Print, in exact form, the lines below from the one containing "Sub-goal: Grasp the" through the one containing "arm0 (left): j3", and omit all others.
◇ ◇ ◇ ◇ ◇ ◇ ◇
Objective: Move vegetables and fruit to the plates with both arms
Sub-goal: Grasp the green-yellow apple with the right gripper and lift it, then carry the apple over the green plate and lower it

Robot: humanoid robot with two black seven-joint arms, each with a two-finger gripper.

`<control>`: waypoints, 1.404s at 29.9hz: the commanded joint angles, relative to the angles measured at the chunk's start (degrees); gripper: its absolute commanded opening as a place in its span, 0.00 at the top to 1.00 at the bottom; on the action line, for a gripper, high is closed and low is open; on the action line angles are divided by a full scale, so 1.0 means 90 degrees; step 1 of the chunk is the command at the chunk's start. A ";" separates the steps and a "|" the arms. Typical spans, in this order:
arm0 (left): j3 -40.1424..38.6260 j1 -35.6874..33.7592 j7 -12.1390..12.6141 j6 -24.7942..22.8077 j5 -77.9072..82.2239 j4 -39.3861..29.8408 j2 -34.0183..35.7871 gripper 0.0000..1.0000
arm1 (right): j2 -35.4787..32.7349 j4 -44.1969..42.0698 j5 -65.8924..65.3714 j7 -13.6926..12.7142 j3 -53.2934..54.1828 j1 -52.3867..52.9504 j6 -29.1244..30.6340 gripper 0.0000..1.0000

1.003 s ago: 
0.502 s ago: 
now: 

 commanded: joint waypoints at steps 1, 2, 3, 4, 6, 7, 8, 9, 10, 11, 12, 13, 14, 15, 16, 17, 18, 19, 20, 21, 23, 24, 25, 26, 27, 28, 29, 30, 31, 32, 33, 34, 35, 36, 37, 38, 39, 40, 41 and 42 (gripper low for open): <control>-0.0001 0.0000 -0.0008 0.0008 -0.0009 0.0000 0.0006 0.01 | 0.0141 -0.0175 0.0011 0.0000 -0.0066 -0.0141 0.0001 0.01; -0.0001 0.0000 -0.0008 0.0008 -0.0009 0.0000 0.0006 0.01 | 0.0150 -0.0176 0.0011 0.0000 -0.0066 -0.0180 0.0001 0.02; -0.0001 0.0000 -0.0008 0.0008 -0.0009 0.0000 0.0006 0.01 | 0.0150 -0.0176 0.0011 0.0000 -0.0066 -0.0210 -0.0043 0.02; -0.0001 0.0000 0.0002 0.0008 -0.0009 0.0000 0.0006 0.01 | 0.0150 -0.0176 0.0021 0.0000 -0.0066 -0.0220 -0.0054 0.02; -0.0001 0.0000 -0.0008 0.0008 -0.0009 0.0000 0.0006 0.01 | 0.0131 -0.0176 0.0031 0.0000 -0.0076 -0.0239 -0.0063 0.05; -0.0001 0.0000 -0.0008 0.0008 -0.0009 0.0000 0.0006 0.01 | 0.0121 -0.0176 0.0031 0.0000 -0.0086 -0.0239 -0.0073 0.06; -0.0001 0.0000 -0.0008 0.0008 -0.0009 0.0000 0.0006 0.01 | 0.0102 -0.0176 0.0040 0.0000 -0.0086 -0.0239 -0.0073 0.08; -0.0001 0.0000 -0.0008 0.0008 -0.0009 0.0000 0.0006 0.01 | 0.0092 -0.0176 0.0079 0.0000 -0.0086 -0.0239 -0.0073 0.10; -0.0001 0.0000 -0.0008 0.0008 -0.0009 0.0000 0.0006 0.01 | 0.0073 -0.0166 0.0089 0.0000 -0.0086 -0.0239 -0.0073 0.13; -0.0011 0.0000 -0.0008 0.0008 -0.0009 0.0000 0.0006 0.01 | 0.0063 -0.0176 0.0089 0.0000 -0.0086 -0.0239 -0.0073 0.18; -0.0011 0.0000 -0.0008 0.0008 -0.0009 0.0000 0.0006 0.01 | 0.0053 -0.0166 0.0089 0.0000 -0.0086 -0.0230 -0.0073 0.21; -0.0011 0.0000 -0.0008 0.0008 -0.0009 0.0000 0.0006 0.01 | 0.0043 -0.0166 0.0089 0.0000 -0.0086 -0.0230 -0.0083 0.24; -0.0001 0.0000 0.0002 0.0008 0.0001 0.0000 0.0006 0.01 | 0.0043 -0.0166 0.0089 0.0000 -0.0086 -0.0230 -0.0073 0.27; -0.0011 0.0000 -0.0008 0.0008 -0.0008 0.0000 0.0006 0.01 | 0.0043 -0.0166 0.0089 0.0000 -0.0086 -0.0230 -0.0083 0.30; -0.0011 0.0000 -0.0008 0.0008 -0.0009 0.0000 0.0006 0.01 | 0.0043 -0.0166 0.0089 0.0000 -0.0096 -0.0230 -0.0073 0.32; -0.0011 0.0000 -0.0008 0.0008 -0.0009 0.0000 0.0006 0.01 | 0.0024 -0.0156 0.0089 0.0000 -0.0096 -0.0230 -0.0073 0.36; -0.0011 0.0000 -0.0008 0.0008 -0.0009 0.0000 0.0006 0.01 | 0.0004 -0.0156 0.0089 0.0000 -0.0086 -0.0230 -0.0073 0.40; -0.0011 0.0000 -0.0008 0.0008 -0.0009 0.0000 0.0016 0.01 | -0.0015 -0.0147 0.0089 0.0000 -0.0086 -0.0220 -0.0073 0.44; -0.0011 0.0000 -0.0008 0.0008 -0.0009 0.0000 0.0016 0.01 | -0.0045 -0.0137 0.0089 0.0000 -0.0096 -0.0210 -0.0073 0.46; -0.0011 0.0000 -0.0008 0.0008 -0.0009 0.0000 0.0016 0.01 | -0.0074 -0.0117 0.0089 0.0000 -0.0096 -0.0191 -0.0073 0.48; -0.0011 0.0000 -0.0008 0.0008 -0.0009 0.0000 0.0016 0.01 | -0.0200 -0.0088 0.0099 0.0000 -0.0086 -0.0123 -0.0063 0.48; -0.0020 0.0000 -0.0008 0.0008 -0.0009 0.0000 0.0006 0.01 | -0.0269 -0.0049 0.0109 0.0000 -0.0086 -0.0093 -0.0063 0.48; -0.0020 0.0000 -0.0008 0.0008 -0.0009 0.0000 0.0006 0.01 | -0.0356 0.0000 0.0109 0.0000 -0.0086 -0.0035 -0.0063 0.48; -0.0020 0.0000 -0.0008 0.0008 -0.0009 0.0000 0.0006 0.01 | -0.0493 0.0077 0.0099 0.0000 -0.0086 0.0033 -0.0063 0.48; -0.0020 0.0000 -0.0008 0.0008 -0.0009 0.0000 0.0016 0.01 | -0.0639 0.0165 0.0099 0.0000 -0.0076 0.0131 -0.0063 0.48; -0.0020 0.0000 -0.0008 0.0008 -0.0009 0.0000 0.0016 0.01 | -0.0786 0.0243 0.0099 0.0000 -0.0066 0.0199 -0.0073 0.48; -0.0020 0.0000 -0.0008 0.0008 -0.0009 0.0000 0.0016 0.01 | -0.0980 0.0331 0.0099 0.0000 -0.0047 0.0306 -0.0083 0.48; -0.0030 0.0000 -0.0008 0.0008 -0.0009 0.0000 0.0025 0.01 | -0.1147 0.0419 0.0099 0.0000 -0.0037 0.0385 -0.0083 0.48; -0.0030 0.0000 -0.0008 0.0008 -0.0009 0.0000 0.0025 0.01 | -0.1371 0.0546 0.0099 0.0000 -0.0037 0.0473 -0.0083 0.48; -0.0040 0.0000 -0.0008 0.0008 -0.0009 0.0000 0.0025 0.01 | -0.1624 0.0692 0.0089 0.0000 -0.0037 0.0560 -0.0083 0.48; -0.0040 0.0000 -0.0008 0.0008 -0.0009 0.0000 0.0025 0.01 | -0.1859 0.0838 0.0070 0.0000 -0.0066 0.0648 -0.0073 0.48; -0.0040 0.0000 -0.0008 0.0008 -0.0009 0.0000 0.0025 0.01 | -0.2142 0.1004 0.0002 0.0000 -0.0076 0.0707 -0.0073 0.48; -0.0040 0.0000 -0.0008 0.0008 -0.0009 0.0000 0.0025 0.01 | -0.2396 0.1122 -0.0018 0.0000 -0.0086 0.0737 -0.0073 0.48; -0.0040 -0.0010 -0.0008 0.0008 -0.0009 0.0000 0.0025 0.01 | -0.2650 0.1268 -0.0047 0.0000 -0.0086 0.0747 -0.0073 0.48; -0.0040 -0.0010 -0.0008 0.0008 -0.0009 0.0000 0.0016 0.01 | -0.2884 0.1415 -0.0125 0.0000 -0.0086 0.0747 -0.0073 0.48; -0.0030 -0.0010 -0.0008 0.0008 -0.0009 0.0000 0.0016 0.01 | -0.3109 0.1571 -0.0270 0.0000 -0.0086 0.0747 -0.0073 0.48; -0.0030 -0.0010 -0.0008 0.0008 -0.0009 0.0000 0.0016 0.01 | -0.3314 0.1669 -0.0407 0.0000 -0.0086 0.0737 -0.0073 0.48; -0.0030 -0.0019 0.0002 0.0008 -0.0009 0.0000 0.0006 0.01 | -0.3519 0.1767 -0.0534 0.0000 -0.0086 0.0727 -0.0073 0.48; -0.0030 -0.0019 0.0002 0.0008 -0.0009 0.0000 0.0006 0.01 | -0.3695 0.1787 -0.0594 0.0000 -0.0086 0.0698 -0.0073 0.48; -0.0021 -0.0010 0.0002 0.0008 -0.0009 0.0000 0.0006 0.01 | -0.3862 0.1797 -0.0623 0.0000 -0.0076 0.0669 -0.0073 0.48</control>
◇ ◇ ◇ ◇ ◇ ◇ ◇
◆ Response to this exercise:
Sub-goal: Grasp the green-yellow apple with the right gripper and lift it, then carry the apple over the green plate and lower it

Robot: humanoid robot with two black seven-joint arms, each with a two-finger gripper.

`<control>`: waypoints, 1.404s at 29.9hz: the commanded joint angles, relative to the angles measured at the chunk's start (degrees); gripper: its absolute commanded opening as a place in its span, 0.00 at the top to 1.00 at the bottom; on the action line, for a gripper, high is closed and low is open; on the action line angles are divided by a full scale, so 1.0 means 90 degrees; step 1 of the chunk is the command at the chunk's start. A ";" separates the steps and a "|" the arms. Typical spans, in this order:
arm0 (left): j3 -40.1424..38.6260 j1 -35.6874..33.7592 j7 -12.1390..12.6141 j6 -24.7942..22.8077 j5 -77.9072..82.2239 j4 -39.3861..29.8408 j2 -34.0183..35.7871 gripper 0.0000..1.0000

This output is now complete.